Julian the Hospitaller is a Roman Catholic saint, and the patron of the cities of Ghent and Macerata.

History
The earliest known reference to Julian dates to the late twelfth century.

There are three main theories of his origin:
 Born in Le Mans, France (possibly from confusion with Saint Julian of Le Mans)
 Born in Ath, Belgium, around 7 AD
 Born in Naples, Italy 

The location of the hospitals built by him is also debated between the banks of the River Gardon in Provence and an island near the River Potenza heading to Macerata.
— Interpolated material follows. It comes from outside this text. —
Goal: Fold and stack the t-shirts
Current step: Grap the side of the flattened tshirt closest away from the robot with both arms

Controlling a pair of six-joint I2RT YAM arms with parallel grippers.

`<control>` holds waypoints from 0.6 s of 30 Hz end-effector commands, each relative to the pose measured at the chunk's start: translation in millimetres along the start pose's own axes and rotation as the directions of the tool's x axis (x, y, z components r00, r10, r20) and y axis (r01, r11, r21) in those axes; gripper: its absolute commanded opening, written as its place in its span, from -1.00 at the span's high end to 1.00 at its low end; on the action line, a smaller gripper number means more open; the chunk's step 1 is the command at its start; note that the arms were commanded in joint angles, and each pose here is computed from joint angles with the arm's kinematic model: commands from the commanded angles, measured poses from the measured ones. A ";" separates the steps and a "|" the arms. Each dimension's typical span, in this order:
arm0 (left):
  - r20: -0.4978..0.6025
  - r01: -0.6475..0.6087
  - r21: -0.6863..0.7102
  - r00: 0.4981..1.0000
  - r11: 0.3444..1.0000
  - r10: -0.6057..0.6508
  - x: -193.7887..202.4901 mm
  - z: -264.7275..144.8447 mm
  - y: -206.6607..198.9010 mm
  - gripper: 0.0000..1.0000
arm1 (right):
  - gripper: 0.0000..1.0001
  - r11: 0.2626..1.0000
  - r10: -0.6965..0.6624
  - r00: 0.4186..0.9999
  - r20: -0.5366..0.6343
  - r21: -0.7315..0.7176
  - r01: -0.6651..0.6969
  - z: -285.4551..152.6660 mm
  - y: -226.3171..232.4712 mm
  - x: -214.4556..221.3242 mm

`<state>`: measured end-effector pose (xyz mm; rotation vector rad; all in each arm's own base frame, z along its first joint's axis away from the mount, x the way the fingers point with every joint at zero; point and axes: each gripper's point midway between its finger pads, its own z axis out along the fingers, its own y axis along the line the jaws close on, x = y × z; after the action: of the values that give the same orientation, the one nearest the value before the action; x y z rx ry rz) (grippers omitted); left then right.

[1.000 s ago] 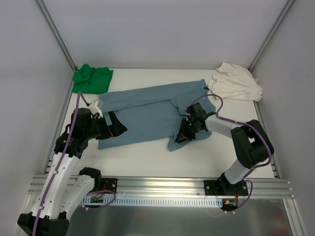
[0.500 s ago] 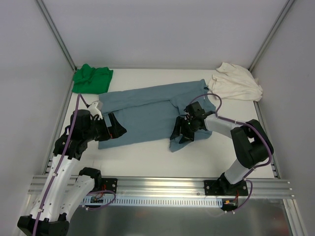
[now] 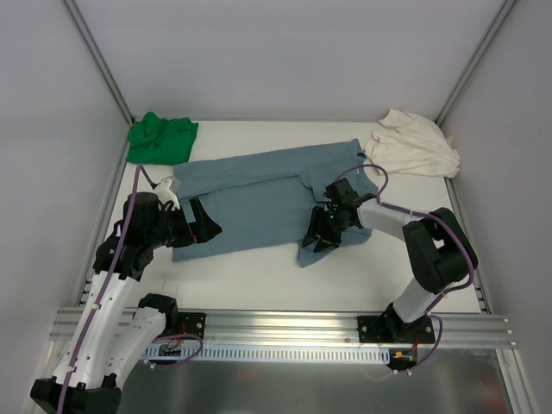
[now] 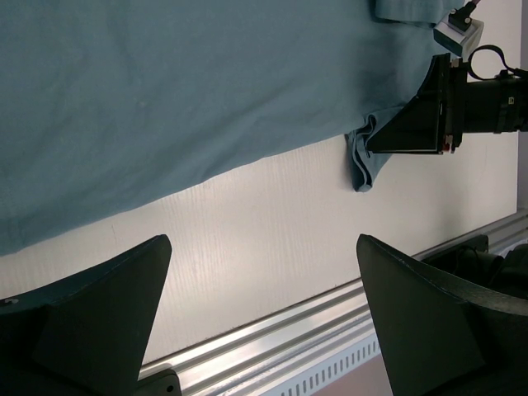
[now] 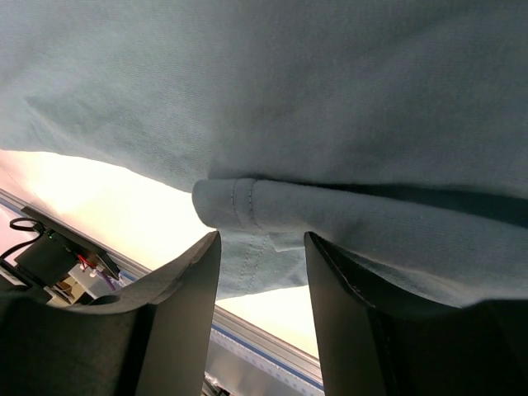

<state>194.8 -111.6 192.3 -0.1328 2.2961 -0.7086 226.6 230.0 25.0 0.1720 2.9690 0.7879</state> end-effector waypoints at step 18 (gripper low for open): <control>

The Paternoster (Our Father prayer) of Saint Julian can be found as early as 1353 in Boccaccio's Decameron, and is still passed on by word of mouth throughout some places in Italy. The account is included the 13th-century Legenda Aurea by the Genoan Jacobus de Voragine, a Dominican priest. Beautiful stained glass depicting Saint Julian by an unknown artist in Chartres Cathedral also dates back to the 13th century. Early fresco paintings of him are found in Trento Cathedral (14th century) and the Palazzo Comunale di Assisi.

Golden Legend

According to Jacobus de Voragine, on the night Julian was born, his father, a man of noble blood, saw pagan witches secretly lay a curse on the boy that would make him kill both his parents. His father wanted to get rid of the child, but his mother did not let him do so. As the boy grew into a handsome young man, his mother would often burst into tears because of the sin her son was destined to commit. When he finally found out the reason for her tears, he swore he "would never commit such a sin" and "with great belief in Christ went off full of courage" as far away from his parents as he could.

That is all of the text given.